**Action item**
Return, from the lines below, each one that includes the word "body".

**Data provided**
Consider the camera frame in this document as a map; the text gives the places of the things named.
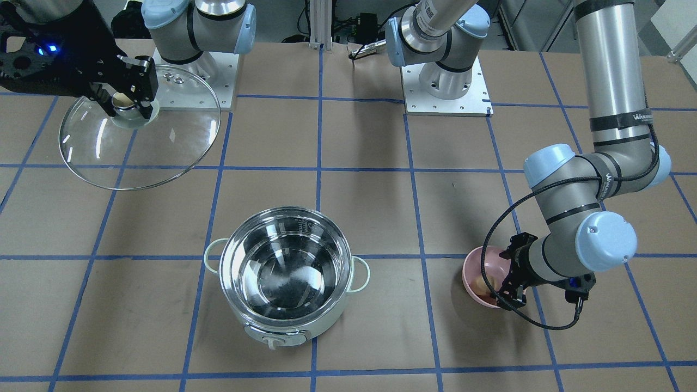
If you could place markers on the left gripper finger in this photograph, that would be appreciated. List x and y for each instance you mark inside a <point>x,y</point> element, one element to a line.
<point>511,296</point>

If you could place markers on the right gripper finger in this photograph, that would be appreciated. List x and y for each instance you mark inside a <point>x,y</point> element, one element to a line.
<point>145,108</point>
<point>105,103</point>

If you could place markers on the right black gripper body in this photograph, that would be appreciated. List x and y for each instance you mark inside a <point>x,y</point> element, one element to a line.
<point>91,61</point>

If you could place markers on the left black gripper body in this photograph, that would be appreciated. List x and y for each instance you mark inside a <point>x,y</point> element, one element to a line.
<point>521,261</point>

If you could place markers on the brown egg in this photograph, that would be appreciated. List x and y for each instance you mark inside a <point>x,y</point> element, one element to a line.
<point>480,287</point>

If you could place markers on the glass pot lid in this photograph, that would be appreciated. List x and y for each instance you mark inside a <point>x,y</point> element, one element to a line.
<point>127,151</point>

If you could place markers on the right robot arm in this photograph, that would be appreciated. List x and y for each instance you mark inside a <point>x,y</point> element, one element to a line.
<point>184,30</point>

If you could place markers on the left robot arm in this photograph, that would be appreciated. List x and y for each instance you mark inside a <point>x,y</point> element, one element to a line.
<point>569,188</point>

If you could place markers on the pale green steel pot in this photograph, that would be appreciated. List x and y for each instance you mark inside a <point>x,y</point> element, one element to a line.
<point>287,274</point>

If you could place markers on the pink bowl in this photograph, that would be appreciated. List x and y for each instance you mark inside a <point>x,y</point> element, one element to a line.
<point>497,269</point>

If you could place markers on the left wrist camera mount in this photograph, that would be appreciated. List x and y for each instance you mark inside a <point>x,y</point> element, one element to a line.
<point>577,289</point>

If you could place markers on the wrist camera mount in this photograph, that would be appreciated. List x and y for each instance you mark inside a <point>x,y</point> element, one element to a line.
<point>577,289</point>
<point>42,53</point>

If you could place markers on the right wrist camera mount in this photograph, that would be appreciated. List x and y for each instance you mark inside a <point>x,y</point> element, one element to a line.
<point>42,53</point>

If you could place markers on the aluminium frame post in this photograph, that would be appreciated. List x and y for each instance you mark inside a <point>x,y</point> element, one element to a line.
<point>321,25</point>

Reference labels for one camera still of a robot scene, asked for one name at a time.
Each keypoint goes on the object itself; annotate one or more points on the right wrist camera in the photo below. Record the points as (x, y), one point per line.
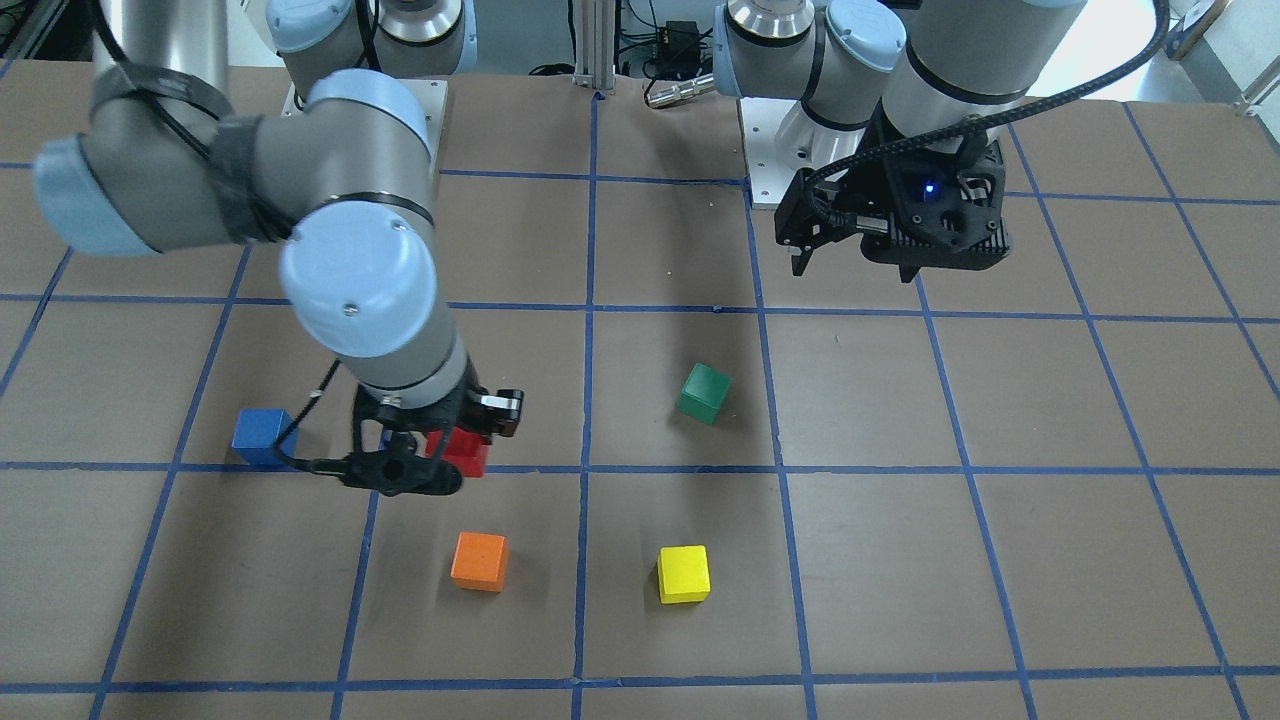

**Result of this task**
If you could place markers on the right black gripper body in this photograph, that would be appreciated. List x and y for each instance you mark inside a <point>x,y</point> element, one element to a line.
If you could place markers on the left black gripper body in this photograph, that would be appreciated. List x and y for each instance you mark inside a <point>x,y</point> element, one element to a line.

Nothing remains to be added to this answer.